Cette Haïtienne d’origine qui a déposé ses valises dans l’Est ontarien il y a trois ans aide les nouveaux arrivants à naviguer dans les méandres du système.

Farah Louis sourit devant l'affiche du Centre.

Farah Louis, employée du Centre de services à l’emploi de Prescott-Russell

Photo : Radio-Canada / Denis Babin

Des gens attendent environ sept mois pour obtenir leur permis de travail. [...] Je trouve que [le processus] est un peu long, que ça génère du stress, indique-t-elle.

À ce chapitre, Farah Louis peut parler en connaissance de cause, car elle a elle-même vécu une situation tout récente où son propre permis de travail a frôlé l'expiration.

On devrait pouvoir trouver une solution, parce que ça tarde trop, c’est trop lent, ajoute-t-elle.

Son employeur exhorte d’ailleurs le gouvernement fédéral à modifier son approche afin d’accélérer le traitement des demandes au moment où sa banque d’emplois contient actuellement quelque 1000 postes vacants.

La situation est catastrophique. C’est comme ça que je la qualifie, car on a des entreprises qui doivent fermer leurs portes, explique la directrice générale du CSEPR, Caroline Arcand.

« Des entreprises doivent réduire leurs heures d'activité. »

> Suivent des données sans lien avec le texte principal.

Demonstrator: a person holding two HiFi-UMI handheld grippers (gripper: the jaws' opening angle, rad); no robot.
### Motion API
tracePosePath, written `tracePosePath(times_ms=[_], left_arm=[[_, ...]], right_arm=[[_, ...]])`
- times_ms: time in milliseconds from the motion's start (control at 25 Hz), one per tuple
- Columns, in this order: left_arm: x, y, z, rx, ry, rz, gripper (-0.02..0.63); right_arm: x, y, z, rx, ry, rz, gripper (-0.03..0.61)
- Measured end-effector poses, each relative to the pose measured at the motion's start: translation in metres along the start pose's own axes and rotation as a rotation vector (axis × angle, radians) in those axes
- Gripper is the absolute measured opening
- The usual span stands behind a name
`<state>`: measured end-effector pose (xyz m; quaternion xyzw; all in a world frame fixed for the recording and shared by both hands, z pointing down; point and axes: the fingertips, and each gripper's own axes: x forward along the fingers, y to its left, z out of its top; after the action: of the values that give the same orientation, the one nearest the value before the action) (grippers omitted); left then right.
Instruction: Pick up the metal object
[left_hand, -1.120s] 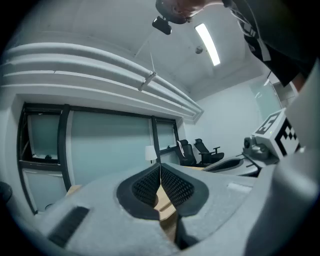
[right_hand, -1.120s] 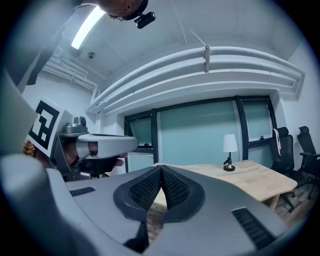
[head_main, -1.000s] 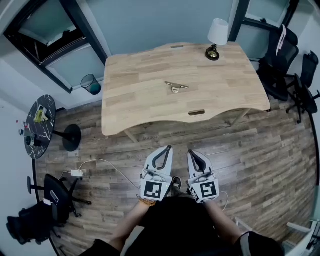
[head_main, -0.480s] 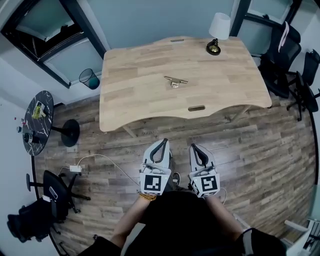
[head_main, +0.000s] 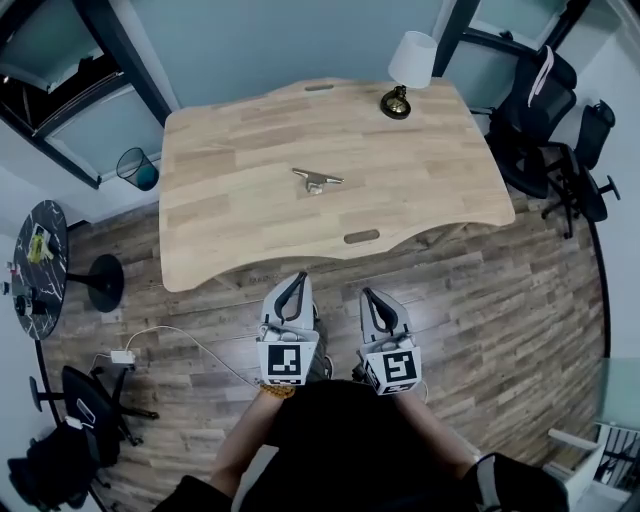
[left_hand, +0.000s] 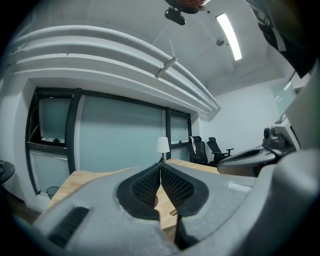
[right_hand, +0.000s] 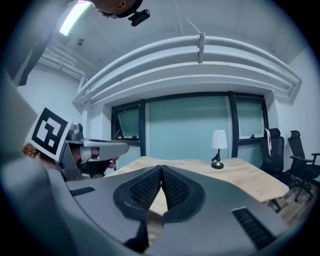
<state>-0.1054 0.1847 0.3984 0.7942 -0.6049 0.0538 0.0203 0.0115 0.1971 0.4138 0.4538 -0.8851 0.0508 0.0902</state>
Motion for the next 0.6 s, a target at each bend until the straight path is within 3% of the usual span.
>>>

— Une citation de  Caroline Arcand, directrice générale du CSEPR

Mme Arcand propose entre autres de suspendre temporairement les études d’impacts sur le marché du travail (EIMT), une exigence à laquelle une entreprise canadienne pourrait devoir répondre si elle désire embaucher un travailleur étranger.

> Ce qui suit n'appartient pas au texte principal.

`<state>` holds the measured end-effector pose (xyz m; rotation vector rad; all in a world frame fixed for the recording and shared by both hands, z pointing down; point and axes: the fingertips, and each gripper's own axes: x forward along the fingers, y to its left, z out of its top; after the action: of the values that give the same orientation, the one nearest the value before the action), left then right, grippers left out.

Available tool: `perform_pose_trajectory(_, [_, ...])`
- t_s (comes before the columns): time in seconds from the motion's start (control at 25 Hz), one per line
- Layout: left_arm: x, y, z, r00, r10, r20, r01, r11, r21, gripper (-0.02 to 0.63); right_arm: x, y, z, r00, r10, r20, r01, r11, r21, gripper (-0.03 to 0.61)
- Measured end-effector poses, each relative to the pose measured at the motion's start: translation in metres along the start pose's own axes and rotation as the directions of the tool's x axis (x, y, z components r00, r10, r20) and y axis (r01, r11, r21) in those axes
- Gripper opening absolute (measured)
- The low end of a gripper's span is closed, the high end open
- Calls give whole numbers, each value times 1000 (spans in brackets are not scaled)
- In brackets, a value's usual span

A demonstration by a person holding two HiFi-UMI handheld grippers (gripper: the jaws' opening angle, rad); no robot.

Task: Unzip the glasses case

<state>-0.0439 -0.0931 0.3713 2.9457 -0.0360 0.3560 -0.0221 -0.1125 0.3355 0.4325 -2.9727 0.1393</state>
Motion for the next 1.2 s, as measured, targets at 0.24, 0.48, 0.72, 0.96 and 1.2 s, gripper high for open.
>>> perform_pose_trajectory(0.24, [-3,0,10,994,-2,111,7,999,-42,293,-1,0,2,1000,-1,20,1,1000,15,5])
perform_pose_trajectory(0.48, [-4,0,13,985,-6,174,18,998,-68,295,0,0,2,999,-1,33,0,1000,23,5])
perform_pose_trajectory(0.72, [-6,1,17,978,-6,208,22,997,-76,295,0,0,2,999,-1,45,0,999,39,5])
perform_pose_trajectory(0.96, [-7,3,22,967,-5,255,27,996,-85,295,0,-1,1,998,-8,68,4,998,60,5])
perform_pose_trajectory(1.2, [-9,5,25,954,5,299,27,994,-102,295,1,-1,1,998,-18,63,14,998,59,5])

Une EIMT permet de déterminer si un emploi disponible peut être ou non occupé par un travailleur canadien ou par un résident permanent.

Pourquoi est-ce nécessaire, dans un contexte de pénurie de main-d'œuvre généralisée [...], [de] forcer encore les entreprises à se taper des [EIMT] qui coûtent très cher pour démontrer le besoin d’embaucher à l’international? se demande Caroline Arcand.

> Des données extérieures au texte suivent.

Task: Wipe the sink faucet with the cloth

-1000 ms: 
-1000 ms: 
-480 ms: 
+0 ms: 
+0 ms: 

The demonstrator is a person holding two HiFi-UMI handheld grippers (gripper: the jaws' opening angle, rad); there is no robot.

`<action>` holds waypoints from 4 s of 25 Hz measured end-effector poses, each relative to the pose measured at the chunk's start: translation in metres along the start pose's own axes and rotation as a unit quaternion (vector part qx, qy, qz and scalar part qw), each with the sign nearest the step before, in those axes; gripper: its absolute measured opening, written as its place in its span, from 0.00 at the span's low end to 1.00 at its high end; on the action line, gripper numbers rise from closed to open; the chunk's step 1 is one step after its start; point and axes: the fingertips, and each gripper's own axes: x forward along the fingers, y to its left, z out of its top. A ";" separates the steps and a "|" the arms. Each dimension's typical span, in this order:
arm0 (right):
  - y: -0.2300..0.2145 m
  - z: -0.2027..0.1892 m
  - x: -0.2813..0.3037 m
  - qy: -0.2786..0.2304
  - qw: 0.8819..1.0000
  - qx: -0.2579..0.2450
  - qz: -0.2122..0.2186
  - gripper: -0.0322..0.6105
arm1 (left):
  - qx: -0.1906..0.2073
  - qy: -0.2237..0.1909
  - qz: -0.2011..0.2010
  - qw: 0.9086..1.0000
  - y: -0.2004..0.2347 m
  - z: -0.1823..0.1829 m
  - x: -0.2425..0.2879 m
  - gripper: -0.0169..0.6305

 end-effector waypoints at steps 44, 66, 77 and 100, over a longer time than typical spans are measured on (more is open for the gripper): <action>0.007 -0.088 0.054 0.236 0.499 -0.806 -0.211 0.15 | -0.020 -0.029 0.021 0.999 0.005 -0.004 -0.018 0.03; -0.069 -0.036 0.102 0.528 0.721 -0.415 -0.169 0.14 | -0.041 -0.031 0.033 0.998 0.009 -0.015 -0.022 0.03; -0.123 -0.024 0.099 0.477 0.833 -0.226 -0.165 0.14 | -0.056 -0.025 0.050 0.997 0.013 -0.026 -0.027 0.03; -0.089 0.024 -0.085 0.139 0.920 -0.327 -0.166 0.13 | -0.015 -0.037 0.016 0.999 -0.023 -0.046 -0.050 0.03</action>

Caroline Arcand sourit au photographe dans son bureau.

Caroline Arcand, directrice générale du Centre de services à l’emploi de Prescott-Russell

Photo : Radio-Canada / Denis Babin

La grande patronne du CSEPR considère également que l’employeur devrait jouer un rôle plus actif dans le cadre d’un renouvellement de permis de travail.

Ça aurait du sens [d’impliquer] l’employeur pour qu’il puisse [avoir] son mot [à dire]. [...] L’employeur peut témoigner du bien-fondé de retenir [son employé] ici, renchérit Caroline Arcand.

Des demandes principalement en ligne

Avec la pandémie de COVID-19 qui est loin d’être terminée, les démarches pour l’obtention d’un permis de travail se font essentiellement en ligne compte tenu du nombre toujours élevé de fonctionnaires fédéraux en télétravail.

L’avocat Ruhanamirindi Sebantu, spécialisé en droit de l’immigration, estime que les délais dans les traitements des demandes pourraient perdurer tant et aussi longtemps qu’il en sera ainsi.

À Ottawa, avant la pandémie, [Immigration, Réfugiés et Citoyenneté Canada (IRCC)] recevait de 10 à 20 personnes par jour. Ça roulait. Aujourd’hui, IRCC ne reçoit pas les gens ici à Ottawa. [Les demandeurs] doivent aller à Montréal, raconte-t-il.

De son côté, Farah Louis a entamé un autre processus : celui qui mène à la résidence permanente.

Encore une fois, ce n’est pas la lourdeur des formalités administratives ou l’attente interminable d’une réponse favorable qui aura raison de sa détermination.

J’ai [quitté mon pays d’origine] dans un contexte d’insécurité qui fait fuir beaucoup d’Haïtiens. J’ai dû faire ce choix [...]. On vient avec l’idée de rester et on fait ce qu’il faut pour réaliser son projet de vie ici au Canada, conclut-elle.